Gwyneth Paltrow’s Wellness Expo: Oblivious By Intent, Part I
Of the “hundreds” who attended In Goop Health, a day-long Los Angeles event, there were – as Becky Scott points out – a not-insignificant number of lifestyle reporters. So much has been written about the event that it can feel like the attendees were all there to cover the event, until you take into account that a good amount of the coverage is aggregation from writers who’ve read so much about the event that they feel as if they’d been there. Alexandra Jacobs tracked down some “true believers,” so they’re out there. They form, in Paltrow’s own estimation “a sisterhood.”
I can’t promise that I’ve read, skimmed, or even clicked on all the various journalistic accounts of the summit. But one that stood out, among the ones I did read, was Lindy West’s, for the Guardian. West insists, early on in her piece, that her aim is not to make fun of people for enjoying the event: “I don’t believe that my proximity to crystals (or lack thereof) has any effect on my wellbeing, but I don’t think it is interesting or sophisticated to mock people who do.” There’s an undercurrent of sexism in the way women-oriented lifestyle actvities can get discussed, so this is a refreshing approach. That said, the event was plainly hilarious. West is a great writer, and manages to convey the event’s silliness without mean-spiritedness, as with the sentence, “Oh, my God, I realise. Paltrow is going to start selling her own poop.” She describes Paltrow as “glow[ing] like a radioactive swan.” That is, she restricts snark to Paltrow herself, and to things like the event having three price tiers.
West makes clear that her only issues with the event are substantive ones. She points out, for example, that attendees and speakers were almost all – as she is – white. (So am I, but I was not at Gwynethfest, and thus not contributing to its pallor.) While non-press attendees were presumably people who’d to pay a lot of money to see Gwyneth Paltrow, a group all but guaranteed to be white and female, a lack of panelist diversity is, yes, something theoretically avoidable. Writes West: “I wonder if anyone at Goop brought up the lack of diversity in their speakers during the planning stages, or anticipated this criticism.”
I can hear the collective voice of leftist Twitter: what could be more liberal in the pejorative sense than caring about panelist diversity at a thousand-dollar Gwyneth Paltrow snake-oil-promotion event? Or maybe it’s not leftist Twitter wondering this. Maybe I’m wondering this. But I see West’s point. The wellness industry, like any other sector, should have fair employment practices. If money’s being made – no matter how troubling the industry – it’s ugh if it’s just white people making it.
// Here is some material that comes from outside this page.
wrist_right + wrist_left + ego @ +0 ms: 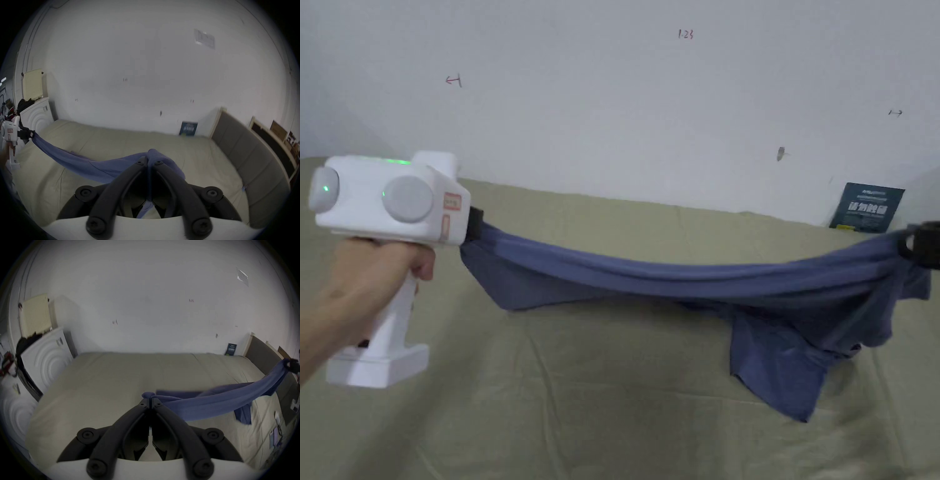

West’s overarching point about the event was that its purpose was, in effect, to teach a bunch of rich white women to feel “entitled.” While she notes that there’s a sexism at work in who’d even consider shelling out for an event of this nature (a decision perhaps motivated by fear “of losing your youth and beauty and the currency they confer”), the subtext here is, rich white women? Already entitled enough.
As with all discussions of insufficiently intersectional feminism (if indeed In Goop Health is feminism), there is a requisite interlude about whether women can Have It All. Wokeness-wise, West ranked this Ivanka-level, which seems about right:
For her keynote to close the day, Paltrow purports to dissect the complexities and woes of being a working mother with a panel of famous gal pals: Cameron Diaz, Tory Burch, Nicole Richie and Miranda Kerr. How do they do it? How do they have it all? The women deliver a bounty of platitudes about ambition, female friendship, self-care, their mothers and sticking to one’s “practice”. They are charming and humble. Richie is funny. But at no point do any of them say the words: “I HAVE LOTS AND LOTS OF MONEY AND A STAFF.” In the context of a conversation about the challenges facing working mothers, the omission is, frankly, bizarre.
West was not alone in noticing this. Discussing the same panel, in the New York Post, Maureen Callahan recalls “hear[ing] Paltrow and her peers gush over each other’s fabulousness, marvel at how each of them does it all (with no nods to nannies, personal assistants, household staff, managers and agents)[.]” Obliviousness grates, and this sounds like a textbook case.
But I’d assume it’s clear – even to someone who’d pay $1,000 to stand near Gwyneth Paltrow – that A-list celebrities are rich, and that with tremendous wealth comes all the help you could want. That panel sounds irritating, but it’s hard to make the case that the audience was being deceived. But that’s not quite what West is arguing. Her point is that Paltrow and the others needed to acknowledge the difference between their situation and that of most other women: “It is a basic responsibility of the privileged to refrain from taking credit for our own good fortune.”
A version of the panel with a privilege disclaimer tacked on would have been a notch less irritating, I suppose. Or it might have backfired for the panelists, serving only to highlight the privileged obliviousness of the entire enterprise. Is the problem Paltrow’s stance with respect to her privilege? Or is it a mix of the broader systems at work, and Paltrow’s own role in perpetuating a damaging concept of “wellness”? What if carefree cluelessness is the brand?